Three Generations Compared: Is Your DVD Burner Outdated?

Old Versus New: DVD Drives Compared

Roughly $30 is all you need to get a decent CD/DVD burner.

Blu-ray drives, which increase capacities from 8.5GB (double layer DVDs) to 25GB, are still rather expensive and fail to deliver acceptable cost per gigabyte ratios, especially when weighed against ever-falling hard drive prices. Still, there has been progress in the DVD segment, and we wanted to take a closer look.

You can tell how mature the DVD drive market has become by all of the sub-$40 prices for DVD burners. Even the latest and greatest DVD drives are fairly affordable. With one of these in-hand, it’s hard to think of new features that would persuade anyone to upgrade.

However, there are a few facts to consider before blowing off the entire segment and buying the cheapest drive you can find. True, read speeds for DVDs and CDs really haven’t changed for years due to physical limits imposed by high spindle speeds. Write speeds have kept climbing, though, reaching 24x with the latest generation. This sounds impressive, but the real-life impact on disc write times is actually rather small. All modern DVD burners write data in CAV mode at constant angular velocity, which means that the disc spins at a constant RPM. As a result, the write bandwidth starts at rather slow bit rates and reaches its maximum when writing to the disc’s outer tracks. This is where 24x speed has its greatest impact.

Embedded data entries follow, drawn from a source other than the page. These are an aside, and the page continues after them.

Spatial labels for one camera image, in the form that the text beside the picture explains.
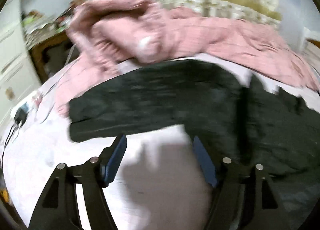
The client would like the wooden desk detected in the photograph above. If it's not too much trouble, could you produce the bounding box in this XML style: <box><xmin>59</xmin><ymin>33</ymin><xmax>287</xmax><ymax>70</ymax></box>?
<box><xmin>30</xmin><ymin>32</ymin><xmax>80</xmax><ymax>83</ymax></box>

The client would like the black puffer jacket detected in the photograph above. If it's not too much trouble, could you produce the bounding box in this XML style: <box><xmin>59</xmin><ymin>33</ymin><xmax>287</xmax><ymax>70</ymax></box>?
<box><xmin>68</xmin><ymin>60</ymin><xmax>320</xmax><ymax>188</ymax></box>

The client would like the white cabinet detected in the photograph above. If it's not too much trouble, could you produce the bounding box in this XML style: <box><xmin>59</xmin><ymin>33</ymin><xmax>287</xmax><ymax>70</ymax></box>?
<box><xmin>0</xmin><ymin>0</ymin><xmax>42</xmax><ymax>125</ymax></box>

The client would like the black cable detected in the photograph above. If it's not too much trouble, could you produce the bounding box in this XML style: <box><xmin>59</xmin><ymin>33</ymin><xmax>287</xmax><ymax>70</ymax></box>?
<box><xmin>0</xmin><ymin>122</ymin><xmax>20</xmax><ymax>165</ymax></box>

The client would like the white power strip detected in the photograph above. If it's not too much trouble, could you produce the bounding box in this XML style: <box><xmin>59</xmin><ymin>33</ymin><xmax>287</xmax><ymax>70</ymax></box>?
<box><xmin>11</xmin><ymin>92</ymin><xmax>44</xmax><ymax>125</ymax></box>

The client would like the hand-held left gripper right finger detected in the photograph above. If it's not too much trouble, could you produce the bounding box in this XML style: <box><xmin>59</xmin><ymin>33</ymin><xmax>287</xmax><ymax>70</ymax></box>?
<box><xmin>192</xmin><ymin>136</ymin><xmax>292</xmax><ymax>230</ymax></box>

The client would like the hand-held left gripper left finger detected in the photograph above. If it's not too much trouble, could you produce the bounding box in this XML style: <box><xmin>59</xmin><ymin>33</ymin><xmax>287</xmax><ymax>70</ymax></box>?
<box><xmin>29</xmin><ymin>134</ymin><xmax>127</xmax><ymax>230</ymax></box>

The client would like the pink checked quilt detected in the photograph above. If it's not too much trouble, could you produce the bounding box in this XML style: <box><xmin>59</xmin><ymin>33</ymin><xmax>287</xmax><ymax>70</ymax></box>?
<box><xmin>54</xmin><ymin>0</ymin><xmax>320</xmax><ymax>118</ymax></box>

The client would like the stack of papers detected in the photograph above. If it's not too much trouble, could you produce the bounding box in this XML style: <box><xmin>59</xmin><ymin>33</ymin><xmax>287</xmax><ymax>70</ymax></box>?
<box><xmin>22</xmin><ymin>11</ymin><xmax>73</xmax><ymax>43</ymax></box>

Other advances can be found on the interface side. More and more optical drives are now based on the convenient Serial ATA standard rather than UltraATA, which requires a jumper setting to put the drive into master or slave mode. SATA is faster but also much more common on modern motherboards. Lastly, many newer drives support disc labeling technologies, such as Labelflash or LightScribe. Unfortunately, these two aren’t compatible and require different media if you want to label them using the drive’s laser.

We took three different DVD burner generations from NEC (16x from 2005), Sony NEC Optiarc (18x from 2006), and Sony Optiarc (24x from 2009) to look at the real differences between various product generations. These three products were provided by Sony Optiarc, formerly known as the joint venture between Sony and NEC.